10 Udderly-Engaging Dairy Industry Facts

  • The dairy industry produced almost 8.8 billion litres of milk in 2019/20.
  • Victoria is Australia’s largest milk-producing state, with almost 5,700 million litres per year.
  • October 2019 was the best month for milk production in Australia in 2019/20.
  • Dairy companies in Australia produce around 370,000 tonnes of cheese every year.
  • Milk consumption in Australia was 97 litres of milk per capita in 2019/20.
  • 5,055 registered farms were operating in Australia in 2019/20.
  • The average herd size had grown to almost 280 in 2019/20.
  • Australia generated $995 million in cheese exports in 2020.
  • The average farmgate milk price is projected to rise by 2% in 2021/22, amounting to 48.8 cents per litre.
  • Global prices for Australian dairy products are projected to stay flat in the medium term.

Statistics on the Dairy Industry in Australia

1. Dairy is the fourth-largest rural industry in Australia.

(Dairy Australia)

Why is the Australian dairy industry important to Australia?

The dairy industry in Australia employed around 43,500 people in 2019/20, working on either dairy farms or in various dairy companies. In addition to these employment opportunities, dairy offers possibilities in related research, development, transport and distribution services. Furthermore, even though dairy is the fourth-largest rural industry nationwide, the bulk of milk manufacturing is centred in the South East—in Victoria, New South Wales and Tasmania.

2. The dairy industry produced almost 8.8 billion litres of milk in 2019/20.

(Dairy Australia)

Are you wondering how big is the dairy industry in Australia?
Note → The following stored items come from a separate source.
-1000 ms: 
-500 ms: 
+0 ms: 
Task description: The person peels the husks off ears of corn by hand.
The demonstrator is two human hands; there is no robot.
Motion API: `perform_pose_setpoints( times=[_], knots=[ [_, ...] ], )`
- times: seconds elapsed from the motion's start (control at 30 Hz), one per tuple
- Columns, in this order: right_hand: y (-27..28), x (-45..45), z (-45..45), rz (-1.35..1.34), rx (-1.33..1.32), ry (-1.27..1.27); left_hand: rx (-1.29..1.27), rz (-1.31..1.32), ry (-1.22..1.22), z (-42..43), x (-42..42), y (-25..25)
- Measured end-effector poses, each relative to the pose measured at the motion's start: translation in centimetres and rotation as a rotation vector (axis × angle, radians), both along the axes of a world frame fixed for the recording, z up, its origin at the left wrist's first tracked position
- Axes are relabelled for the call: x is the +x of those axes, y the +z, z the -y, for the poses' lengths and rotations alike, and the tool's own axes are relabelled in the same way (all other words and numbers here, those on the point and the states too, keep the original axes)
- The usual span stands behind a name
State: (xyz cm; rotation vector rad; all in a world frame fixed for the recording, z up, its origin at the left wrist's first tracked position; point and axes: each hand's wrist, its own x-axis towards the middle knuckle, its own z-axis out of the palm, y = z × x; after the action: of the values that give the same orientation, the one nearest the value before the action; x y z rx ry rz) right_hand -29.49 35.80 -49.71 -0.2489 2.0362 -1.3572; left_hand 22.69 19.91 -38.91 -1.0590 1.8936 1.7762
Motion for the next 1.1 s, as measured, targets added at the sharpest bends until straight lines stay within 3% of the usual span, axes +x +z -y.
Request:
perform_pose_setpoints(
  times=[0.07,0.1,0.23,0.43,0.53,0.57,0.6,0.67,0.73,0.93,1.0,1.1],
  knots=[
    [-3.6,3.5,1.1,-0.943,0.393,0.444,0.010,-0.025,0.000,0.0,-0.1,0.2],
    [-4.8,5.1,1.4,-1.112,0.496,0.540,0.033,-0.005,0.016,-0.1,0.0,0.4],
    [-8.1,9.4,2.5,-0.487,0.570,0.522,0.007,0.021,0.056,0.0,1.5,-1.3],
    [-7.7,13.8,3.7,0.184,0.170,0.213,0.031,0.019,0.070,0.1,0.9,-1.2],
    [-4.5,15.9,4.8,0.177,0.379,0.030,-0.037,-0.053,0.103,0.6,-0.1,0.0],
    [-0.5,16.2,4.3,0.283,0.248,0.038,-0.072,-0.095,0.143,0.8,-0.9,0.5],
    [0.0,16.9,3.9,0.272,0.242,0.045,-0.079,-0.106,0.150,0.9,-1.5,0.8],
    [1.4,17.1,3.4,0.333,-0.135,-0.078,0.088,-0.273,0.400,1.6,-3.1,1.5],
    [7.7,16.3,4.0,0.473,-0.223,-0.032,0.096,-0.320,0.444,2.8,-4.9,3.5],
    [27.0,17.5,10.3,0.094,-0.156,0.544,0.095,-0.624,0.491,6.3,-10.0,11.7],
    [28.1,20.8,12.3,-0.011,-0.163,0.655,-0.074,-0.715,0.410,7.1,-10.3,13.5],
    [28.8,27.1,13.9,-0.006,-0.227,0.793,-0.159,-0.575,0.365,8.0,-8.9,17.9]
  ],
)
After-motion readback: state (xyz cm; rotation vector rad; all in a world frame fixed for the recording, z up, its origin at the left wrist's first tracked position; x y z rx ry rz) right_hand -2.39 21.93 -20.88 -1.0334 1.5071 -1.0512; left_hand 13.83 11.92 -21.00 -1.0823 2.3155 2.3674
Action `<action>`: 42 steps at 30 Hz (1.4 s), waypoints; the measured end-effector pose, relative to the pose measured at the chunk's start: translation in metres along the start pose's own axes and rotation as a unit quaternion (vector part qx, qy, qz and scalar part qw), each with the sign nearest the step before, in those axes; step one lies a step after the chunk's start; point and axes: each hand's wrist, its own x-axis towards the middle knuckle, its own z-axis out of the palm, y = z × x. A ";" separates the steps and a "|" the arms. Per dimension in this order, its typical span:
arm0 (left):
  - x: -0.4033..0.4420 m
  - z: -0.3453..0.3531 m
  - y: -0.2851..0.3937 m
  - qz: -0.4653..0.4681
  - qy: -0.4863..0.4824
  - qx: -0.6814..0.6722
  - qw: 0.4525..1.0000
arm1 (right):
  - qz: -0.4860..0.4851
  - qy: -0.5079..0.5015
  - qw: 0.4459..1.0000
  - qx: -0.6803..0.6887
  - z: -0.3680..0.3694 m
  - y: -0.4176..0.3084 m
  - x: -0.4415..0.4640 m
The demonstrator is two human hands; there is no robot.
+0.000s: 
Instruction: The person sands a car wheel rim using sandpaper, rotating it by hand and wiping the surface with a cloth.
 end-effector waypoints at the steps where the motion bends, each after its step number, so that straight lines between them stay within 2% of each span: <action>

Well, it produced around 8,776 million litres of milk in 2019/20, almost 30% of which were exported around the world. The majority of dairy exports included value-added goods, such as butter, cheese, milk powders, and treated milk.

3. Victoria is Australia’s largest milk-producing state, with almost 5,700 million litres per year.

(Dairy Australia)

The latest Australian dairy industry statistics show that Victoria is the largest milk producer in the country, with 5,619 million litres produced in 2019/20 alone. The data shows that Victoria has had the largest capacity for milk production in Australia for the past 14 years, covering over 60% of the country’s total manufacturing potential.

4. Victoria’s milk production has increased by 45 million litres of milk in 2019/20, compared to the previous year.

(Dairy Australia)

Per the latest Dairy Australia report of 2020, dairy farms in Victoria have produced over 0.8% more milk than the previous year, which indicates a trend change from recent years. For instance, Victoria made the least amount of milk in 2018/19, with 5,574 million litres, which amounts to 837 million litres less than four years prior.

5. The second-largest milk-producing state in Australia is New South Wales.

(Dairy Australia)

While New South Wales has one-fifth to one-sixth of Victoria’s capacity to produce Australian milk, it still boasts a large production capacity compared to other states. For example, NSW generated 1,044 million litres of milk in 2019/20, representing around one-eighth of the total milk production that year.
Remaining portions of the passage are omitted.